• **DESCRIPTION OF THE TASK**: Within the entries that follow, report how many lines contain the word "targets", giving the number by itself.

Records from a dataset:
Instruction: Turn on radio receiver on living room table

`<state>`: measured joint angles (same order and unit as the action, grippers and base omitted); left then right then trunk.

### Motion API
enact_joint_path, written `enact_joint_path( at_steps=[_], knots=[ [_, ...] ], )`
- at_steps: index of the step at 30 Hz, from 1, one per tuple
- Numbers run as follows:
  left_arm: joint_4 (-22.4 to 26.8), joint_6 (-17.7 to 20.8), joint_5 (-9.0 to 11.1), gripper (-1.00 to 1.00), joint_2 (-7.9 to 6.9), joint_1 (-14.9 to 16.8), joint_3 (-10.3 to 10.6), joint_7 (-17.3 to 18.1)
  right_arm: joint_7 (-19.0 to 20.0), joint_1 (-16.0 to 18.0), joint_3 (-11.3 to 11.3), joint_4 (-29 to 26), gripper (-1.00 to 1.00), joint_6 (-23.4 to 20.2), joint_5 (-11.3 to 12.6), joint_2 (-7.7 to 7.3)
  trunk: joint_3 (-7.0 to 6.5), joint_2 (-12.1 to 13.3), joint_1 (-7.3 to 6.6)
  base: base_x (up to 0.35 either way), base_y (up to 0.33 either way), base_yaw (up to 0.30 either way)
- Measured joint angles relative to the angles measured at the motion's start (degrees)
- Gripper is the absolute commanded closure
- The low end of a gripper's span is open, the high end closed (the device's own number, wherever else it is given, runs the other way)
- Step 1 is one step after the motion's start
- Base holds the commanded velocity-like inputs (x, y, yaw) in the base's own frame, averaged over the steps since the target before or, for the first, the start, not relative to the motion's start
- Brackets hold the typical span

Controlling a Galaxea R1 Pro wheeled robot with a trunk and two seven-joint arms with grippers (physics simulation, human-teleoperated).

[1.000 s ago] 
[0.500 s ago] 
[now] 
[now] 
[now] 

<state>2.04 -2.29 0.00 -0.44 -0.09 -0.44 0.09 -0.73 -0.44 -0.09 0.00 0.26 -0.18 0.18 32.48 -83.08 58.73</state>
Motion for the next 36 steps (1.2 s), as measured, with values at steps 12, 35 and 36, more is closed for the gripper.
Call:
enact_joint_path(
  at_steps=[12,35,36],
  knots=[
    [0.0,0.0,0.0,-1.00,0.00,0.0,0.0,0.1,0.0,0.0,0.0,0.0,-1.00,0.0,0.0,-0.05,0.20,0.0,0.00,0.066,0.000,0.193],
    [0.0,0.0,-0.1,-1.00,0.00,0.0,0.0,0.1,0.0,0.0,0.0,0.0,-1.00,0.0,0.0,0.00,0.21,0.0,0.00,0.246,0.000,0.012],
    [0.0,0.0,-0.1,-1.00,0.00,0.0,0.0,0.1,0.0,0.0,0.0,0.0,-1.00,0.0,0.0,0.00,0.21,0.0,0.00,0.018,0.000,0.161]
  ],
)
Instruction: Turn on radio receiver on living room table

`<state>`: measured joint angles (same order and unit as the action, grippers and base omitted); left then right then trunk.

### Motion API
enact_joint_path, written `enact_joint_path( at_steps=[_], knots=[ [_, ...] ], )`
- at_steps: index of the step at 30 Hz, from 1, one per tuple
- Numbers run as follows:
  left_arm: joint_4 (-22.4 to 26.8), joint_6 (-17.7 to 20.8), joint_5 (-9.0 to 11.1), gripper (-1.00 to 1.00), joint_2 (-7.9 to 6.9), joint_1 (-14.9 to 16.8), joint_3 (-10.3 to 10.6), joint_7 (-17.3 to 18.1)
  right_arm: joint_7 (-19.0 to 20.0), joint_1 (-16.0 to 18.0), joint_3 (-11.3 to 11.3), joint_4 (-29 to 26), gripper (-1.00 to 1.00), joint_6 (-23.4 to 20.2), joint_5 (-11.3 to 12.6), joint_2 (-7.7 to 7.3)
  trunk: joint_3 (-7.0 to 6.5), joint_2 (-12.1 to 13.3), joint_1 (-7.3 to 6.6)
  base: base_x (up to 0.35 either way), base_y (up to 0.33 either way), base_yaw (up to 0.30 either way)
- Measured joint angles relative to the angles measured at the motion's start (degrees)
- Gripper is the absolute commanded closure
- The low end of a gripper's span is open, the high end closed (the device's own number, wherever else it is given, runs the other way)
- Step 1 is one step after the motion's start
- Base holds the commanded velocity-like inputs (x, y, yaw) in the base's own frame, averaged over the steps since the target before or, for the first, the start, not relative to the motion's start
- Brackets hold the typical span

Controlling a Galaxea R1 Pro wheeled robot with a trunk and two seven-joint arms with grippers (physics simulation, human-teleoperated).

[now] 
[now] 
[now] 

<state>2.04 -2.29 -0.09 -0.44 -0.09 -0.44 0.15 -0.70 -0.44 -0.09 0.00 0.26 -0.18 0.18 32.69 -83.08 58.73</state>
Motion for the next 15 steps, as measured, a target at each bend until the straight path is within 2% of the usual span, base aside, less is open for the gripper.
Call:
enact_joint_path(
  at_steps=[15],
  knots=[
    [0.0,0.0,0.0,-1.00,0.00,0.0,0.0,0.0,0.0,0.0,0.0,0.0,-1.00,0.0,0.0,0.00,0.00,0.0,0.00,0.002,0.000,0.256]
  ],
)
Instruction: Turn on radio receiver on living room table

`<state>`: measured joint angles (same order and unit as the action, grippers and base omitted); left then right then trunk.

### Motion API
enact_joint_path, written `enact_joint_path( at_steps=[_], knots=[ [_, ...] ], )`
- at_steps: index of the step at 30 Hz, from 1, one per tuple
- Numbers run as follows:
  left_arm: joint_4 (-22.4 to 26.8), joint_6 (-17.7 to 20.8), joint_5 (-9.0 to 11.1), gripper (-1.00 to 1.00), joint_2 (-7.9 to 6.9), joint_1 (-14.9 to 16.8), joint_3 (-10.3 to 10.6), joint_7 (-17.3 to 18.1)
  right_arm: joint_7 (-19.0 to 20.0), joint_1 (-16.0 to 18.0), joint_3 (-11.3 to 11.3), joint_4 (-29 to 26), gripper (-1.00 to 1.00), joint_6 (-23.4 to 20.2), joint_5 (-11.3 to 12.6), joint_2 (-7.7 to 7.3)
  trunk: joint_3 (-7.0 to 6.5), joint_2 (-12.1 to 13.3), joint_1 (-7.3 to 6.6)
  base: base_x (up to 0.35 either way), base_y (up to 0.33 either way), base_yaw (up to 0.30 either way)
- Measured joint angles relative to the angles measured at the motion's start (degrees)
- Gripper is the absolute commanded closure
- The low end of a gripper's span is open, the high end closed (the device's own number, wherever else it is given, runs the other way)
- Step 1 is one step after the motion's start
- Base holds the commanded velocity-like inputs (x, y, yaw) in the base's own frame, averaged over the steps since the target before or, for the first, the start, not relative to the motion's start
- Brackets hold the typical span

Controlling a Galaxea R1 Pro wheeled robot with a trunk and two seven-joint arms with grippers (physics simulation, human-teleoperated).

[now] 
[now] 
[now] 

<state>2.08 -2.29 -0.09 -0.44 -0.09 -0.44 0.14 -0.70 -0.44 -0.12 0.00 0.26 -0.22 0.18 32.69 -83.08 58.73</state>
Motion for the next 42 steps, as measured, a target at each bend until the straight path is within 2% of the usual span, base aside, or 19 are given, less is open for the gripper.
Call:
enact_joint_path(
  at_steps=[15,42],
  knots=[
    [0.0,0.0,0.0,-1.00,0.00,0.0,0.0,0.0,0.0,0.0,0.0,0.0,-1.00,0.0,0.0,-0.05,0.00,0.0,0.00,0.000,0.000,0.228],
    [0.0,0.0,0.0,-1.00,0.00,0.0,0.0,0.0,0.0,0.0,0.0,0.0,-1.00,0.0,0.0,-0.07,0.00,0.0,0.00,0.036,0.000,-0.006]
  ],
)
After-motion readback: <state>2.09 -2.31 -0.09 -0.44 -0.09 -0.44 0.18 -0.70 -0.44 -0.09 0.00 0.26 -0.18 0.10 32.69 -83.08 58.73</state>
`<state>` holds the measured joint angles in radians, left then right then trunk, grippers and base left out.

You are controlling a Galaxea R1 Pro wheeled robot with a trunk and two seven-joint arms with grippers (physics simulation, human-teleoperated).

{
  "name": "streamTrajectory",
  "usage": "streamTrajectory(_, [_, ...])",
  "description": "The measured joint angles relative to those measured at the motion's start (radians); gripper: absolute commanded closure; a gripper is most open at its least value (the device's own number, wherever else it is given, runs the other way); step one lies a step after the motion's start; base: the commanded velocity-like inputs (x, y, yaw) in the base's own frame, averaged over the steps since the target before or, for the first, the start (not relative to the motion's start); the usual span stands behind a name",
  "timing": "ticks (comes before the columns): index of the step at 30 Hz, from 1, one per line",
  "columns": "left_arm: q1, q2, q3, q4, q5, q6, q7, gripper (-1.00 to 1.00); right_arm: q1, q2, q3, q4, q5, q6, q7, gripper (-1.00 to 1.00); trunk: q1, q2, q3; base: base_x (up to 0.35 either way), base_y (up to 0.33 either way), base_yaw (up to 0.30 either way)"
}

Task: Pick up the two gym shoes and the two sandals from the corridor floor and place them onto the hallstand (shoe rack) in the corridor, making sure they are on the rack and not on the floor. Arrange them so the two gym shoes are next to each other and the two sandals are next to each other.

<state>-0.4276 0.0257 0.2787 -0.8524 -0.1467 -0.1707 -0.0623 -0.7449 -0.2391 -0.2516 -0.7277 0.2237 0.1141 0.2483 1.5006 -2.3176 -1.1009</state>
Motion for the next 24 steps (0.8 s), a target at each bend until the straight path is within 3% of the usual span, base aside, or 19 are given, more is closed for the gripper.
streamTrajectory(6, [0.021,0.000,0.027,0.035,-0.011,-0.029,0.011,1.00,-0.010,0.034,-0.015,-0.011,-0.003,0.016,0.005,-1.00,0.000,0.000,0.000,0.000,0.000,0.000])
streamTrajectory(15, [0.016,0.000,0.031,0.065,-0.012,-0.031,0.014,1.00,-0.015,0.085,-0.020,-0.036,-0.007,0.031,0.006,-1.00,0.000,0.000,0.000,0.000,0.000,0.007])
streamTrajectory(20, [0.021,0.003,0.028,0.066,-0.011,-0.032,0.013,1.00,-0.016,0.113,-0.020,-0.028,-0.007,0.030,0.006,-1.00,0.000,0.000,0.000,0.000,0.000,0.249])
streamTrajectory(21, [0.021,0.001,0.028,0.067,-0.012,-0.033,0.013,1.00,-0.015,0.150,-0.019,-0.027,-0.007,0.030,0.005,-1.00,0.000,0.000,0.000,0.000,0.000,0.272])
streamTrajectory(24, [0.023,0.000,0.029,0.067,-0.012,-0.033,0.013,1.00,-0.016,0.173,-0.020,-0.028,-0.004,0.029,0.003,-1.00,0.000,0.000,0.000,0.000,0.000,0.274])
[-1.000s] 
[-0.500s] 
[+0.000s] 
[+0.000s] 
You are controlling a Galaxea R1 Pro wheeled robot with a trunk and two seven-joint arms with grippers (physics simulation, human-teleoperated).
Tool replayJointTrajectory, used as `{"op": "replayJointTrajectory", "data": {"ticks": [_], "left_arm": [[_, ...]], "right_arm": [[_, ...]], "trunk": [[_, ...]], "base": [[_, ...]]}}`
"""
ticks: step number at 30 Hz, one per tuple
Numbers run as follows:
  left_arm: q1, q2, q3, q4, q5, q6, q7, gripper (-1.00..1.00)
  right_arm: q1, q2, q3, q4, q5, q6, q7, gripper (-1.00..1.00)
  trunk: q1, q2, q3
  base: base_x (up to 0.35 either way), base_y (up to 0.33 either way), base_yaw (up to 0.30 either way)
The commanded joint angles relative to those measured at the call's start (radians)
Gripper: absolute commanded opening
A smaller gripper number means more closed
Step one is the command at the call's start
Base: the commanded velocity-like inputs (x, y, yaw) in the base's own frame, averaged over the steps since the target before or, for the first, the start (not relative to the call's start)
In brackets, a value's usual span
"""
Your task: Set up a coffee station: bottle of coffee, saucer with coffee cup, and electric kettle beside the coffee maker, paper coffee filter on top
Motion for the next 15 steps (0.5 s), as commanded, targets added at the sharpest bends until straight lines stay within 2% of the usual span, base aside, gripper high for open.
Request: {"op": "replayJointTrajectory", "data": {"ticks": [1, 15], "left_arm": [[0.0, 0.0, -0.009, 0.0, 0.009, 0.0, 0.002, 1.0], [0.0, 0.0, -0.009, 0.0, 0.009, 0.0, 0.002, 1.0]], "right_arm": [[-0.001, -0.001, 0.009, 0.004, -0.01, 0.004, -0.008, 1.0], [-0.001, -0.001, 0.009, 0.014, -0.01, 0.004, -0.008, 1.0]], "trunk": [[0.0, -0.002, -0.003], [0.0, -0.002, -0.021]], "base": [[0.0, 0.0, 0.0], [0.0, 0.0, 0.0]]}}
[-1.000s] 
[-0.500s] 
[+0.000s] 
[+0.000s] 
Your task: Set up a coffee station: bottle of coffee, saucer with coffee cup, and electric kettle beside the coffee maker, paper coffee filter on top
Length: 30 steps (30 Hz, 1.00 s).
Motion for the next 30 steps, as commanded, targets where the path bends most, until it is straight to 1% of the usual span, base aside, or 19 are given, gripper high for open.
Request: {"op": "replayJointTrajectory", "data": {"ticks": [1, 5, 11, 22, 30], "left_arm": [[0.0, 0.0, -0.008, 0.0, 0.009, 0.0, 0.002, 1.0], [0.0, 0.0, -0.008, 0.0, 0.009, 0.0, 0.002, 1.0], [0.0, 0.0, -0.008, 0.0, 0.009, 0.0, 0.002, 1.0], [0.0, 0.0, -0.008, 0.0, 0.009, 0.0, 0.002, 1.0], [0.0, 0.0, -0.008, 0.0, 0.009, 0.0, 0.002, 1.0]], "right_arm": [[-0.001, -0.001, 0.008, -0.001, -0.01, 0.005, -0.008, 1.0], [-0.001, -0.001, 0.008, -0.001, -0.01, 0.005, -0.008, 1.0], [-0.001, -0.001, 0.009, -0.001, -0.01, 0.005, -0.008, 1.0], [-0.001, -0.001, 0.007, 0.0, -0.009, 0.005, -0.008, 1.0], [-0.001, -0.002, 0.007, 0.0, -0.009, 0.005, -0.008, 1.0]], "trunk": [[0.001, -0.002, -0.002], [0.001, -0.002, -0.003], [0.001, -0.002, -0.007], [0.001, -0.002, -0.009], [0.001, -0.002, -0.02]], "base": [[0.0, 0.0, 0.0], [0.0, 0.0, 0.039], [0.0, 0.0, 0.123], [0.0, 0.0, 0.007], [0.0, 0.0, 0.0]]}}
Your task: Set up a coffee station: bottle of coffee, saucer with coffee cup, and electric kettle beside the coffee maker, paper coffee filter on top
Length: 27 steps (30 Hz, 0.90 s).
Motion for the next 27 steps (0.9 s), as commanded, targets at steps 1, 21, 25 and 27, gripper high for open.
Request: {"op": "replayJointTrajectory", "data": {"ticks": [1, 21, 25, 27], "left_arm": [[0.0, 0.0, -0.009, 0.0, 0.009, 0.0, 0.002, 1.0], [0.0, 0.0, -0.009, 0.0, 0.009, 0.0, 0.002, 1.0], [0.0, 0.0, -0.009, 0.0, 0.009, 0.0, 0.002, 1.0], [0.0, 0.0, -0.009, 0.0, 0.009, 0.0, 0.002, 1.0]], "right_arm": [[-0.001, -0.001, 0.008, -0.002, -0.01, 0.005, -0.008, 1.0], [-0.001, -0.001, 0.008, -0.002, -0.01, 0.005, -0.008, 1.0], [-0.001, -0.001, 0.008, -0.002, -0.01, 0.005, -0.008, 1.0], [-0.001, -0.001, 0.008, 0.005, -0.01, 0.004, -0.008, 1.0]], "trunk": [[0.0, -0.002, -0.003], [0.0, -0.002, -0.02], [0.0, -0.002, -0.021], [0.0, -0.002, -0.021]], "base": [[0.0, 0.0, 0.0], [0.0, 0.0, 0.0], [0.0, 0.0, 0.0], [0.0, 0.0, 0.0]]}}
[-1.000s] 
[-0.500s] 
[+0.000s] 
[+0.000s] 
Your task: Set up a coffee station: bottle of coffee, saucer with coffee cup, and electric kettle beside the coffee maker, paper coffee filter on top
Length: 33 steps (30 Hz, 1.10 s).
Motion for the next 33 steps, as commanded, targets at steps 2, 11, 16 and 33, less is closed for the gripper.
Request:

• **COMPLETED EXERCISE**: 4